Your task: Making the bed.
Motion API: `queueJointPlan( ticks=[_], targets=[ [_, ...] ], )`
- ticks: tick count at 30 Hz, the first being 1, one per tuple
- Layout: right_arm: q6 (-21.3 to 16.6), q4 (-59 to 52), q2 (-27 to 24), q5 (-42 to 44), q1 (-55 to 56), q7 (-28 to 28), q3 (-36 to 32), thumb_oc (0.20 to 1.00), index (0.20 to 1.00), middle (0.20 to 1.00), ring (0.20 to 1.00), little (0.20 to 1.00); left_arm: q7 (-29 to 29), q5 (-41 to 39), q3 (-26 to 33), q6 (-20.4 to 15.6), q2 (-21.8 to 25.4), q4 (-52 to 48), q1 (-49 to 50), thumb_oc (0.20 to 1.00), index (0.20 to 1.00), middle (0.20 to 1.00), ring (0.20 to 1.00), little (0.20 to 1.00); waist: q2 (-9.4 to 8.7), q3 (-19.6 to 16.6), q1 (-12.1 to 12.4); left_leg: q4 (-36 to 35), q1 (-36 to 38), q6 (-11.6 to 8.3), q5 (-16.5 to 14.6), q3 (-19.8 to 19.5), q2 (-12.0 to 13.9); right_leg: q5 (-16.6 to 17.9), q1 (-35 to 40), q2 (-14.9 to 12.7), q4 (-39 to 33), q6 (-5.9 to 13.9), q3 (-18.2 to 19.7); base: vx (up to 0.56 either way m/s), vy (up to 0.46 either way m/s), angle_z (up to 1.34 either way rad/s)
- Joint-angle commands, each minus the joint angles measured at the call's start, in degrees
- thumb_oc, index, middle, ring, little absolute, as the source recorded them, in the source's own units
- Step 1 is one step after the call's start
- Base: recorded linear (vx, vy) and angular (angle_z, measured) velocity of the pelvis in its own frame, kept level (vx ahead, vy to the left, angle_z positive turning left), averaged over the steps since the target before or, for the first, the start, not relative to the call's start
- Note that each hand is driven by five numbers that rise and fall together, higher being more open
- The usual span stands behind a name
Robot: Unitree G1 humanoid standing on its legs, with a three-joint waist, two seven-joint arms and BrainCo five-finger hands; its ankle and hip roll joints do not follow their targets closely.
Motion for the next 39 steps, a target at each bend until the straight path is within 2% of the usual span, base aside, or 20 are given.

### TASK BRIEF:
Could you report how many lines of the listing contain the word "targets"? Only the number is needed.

### SOLUTION TO THE PROBLEM:
2